PROBLEM REQUIREMENTS —
Your result will be the set of lines with "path", copied from the material below.

GIVEN DATA —
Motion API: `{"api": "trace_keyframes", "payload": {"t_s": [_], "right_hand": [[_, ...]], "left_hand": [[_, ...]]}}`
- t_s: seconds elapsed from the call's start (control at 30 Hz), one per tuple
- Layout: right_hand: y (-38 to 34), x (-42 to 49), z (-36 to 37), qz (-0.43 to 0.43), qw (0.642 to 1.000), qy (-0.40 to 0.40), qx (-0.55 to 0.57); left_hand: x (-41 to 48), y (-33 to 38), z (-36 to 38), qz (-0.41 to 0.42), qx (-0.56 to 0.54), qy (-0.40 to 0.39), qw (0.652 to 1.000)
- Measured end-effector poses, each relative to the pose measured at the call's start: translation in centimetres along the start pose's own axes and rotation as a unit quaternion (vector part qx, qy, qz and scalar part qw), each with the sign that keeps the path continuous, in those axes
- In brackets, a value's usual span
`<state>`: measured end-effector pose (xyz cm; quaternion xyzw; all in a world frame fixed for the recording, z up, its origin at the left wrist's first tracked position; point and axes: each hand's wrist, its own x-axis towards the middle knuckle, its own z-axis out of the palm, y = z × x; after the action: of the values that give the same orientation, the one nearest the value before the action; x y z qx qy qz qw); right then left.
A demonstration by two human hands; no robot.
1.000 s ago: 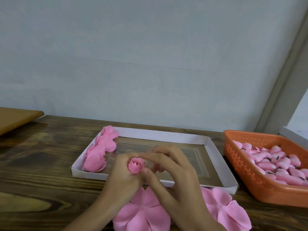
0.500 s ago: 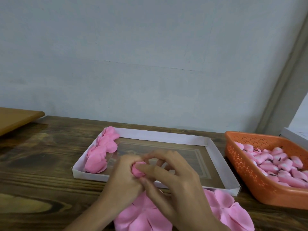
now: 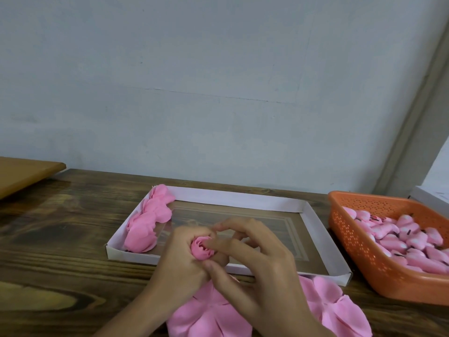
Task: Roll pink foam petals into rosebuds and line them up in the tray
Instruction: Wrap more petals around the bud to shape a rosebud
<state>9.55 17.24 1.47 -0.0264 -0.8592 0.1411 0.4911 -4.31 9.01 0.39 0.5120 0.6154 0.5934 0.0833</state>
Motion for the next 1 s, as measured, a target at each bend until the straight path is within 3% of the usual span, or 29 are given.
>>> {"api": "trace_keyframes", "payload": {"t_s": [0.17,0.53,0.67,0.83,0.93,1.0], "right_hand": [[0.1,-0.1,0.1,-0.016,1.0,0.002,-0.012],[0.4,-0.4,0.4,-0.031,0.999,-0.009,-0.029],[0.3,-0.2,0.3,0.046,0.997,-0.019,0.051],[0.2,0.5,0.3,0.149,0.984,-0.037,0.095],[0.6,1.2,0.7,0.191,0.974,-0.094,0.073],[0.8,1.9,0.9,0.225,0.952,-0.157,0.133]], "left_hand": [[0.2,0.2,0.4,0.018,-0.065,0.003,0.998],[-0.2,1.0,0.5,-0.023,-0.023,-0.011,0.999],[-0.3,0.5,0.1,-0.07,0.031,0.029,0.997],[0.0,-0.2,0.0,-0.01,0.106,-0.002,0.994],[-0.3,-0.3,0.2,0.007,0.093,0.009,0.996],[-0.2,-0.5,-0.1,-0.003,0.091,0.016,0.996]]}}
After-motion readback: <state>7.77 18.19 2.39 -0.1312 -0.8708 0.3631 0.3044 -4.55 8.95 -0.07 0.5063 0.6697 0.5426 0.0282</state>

RESULT —
- Measured end-effector poses, each relative to the pose measured at the call's start: translation in centimetres along the start pose's own axes and rotation as a unit quaternion (vector part qx, qy, qz and scalar part qw), each with the sign that keeps the path continuous, in those axes
Motion for the next 1 s, as measured, a target at each bend until the straight path is within 3% of the usual span, or 29 are given.

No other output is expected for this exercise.